I, like many, would like to see hockey return to ESPN. It provides the widest exposure of sports programming in the US.
With that said, ESPN also provides the widest exposure of what I consider to be the biggest problem with sports programming today: the epidemic of sportscasting "personalities" overshadowing the events they present.
The seeds of this issue can be traced back to the infancy of "Monday Night Football," when Howard Cosell was as much (if not more) of a draw as the game itself. Cosell, however, was a well-spoken, intelligent commentator with a firm grasp of his subject matter. What has happened since is the growth of a culture where the medium is the message.
In the early days of ESPN, anchors like Tom Mees delivered the information from the sports world with clarity and authority. The channel (not even really a network, yet) served as a one-stop repository for scores and news on all sports. What's happened since has been the birth and growth of a monster. In addition to reporting, there came commentary. There came in-depth interviews and shows. Then, there came the cult of personality.
Through no real fault of his own, the father of the shift from "sportscaster" to "sports personality" was Chris Berman. When the addition of player nicknames to highlights was new, it made the routine recap of the days happenings a little more fun to watch. It didn't take long for them to gain a nickname of their own: Bermanisms. From there, it seemed a light bulb went off for ESPN--or, at least, for other members of its on-air staff--that spicing things up was the way to go. Next thing you know, sports fans everywhere could tune into SportsCenter for, among other catchy turns of phrase, their daily Spanish lesson (en fuego!).
As ESPN grew into a network--in fact, the self-proclaimed Worldwide Leader in Sports--rerunning SportsCenter to fill 24 hours of programming wasn't enough.

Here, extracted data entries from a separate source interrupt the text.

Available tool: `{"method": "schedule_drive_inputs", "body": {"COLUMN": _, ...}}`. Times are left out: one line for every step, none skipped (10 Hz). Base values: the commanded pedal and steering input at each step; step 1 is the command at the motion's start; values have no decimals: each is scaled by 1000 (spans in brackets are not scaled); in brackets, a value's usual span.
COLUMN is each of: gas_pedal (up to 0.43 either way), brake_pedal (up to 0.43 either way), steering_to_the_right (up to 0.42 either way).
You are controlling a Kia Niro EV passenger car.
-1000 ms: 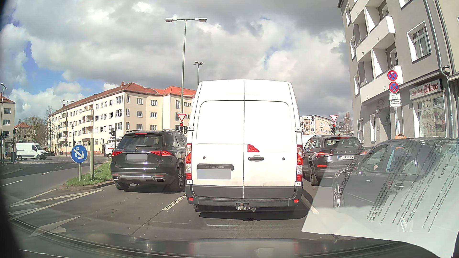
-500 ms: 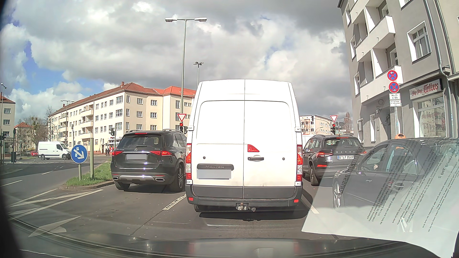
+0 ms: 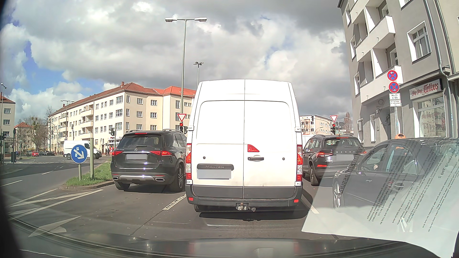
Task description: Follow the waypoints while adhering to traffic rules and regulations
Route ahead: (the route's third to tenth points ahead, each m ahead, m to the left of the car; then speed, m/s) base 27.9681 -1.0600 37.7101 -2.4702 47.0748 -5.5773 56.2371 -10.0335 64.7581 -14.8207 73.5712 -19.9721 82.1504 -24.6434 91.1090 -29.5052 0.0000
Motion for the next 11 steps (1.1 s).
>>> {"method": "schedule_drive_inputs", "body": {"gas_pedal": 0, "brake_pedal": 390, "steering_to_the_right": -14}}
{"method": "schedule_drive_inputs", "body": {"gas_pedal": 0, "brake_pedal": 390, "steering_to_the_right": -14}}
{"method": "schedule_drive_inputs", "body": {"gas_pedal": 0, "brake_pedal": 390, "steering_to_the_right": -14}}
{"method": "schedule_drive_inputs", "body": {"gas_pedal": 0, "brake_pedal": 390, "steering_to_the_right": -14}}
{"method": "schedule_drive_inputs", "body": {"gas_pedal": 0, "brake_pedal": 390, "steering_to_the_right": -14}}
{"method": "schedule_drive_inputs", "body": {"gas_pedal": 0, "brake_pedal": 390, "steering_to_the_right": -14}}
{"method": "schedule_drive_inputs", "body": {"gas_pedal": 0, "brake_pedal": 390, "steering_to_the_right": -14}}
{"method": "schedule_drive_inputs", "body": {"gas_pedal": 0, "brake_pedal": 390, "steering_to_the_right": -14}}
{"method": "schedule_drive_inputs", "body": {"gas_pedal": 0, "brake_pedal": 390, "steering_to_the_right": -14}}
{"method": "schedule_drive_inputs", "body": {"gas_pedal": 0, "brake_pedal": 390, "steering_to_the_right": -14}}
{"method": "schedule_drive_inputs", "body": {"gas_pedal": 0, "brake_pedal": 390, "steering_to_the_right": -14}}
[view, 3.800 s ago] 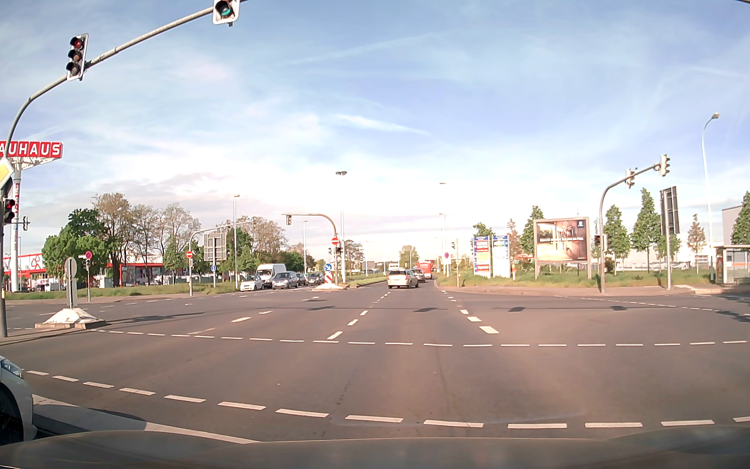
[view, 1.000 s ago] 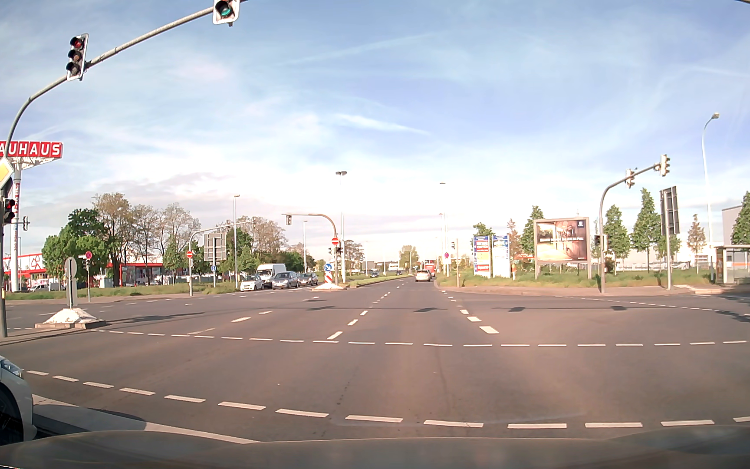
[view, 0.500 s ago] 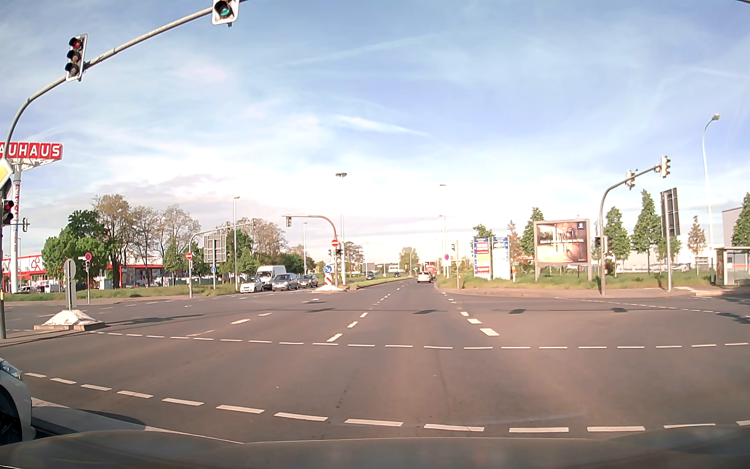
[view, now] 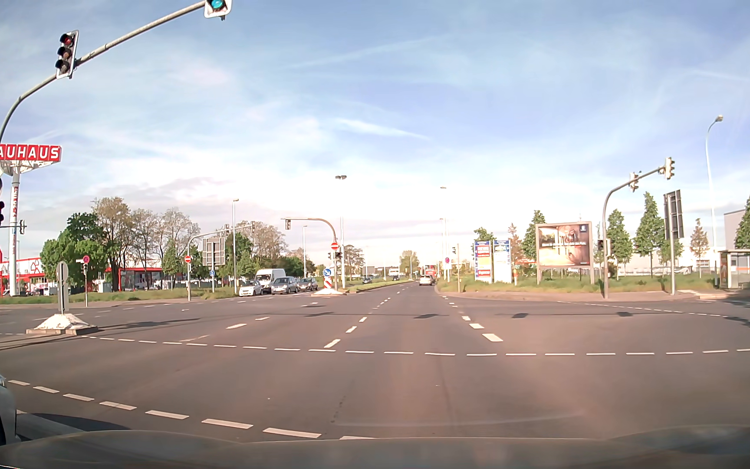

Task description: Follow the waypoints while adhering to traffic rules and regulations

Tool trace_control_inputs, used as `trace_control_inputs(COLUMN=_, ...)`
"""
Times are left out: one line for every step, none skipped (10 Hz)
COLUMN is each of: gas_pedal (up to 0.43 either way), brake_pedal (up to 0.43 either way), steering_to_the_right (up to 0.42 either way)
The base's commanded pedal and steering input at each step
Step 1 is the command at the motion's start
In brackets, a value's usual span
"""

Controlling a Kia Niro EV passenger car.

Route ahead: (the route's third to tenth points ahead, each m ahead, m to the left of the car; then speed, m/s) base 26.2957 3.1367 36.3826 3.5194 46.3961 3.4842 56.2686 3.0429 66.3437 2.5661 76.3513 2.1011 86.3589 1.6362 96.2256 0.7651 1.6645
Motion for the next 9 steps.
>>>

It began to develop its own programming, giving its "stars" platforms to put their own spin on the happenings in sports. And so, the spotlight began to shift off of the games and onto the commentators. The epitome of this shift, to me, is "Pardon the Interruption," in which small (sometimes tiny) portions of time are alloted to seemingly every conceivable topic, just so the viewer can get a broad array of wisdom from the commentators. (Personally, I don't think there's any excuse for the fact that I even know the name Tony Kornheiser, let alone the fact that he's also now considered a best-selling author.)
The pinnacle of ESPN's climb of self-importance is its very own ESPY awards--essentially an event manufactured for the network to aggrandize itself and show off just how hip and important what they do is. The channel that was born to report on sports now feels itself to be the arbiter of what constitutes the best in sports.
The technical and marketing expertise of ESPN in presenting sporting events and information is second-to-none (in the US, at least). Unfortunately, that's also translated into the network's anchors and reporters, as well as others (eg, the insufferable Jim Rome or Screamin' A Smith) to consider themselves as the stars of the show.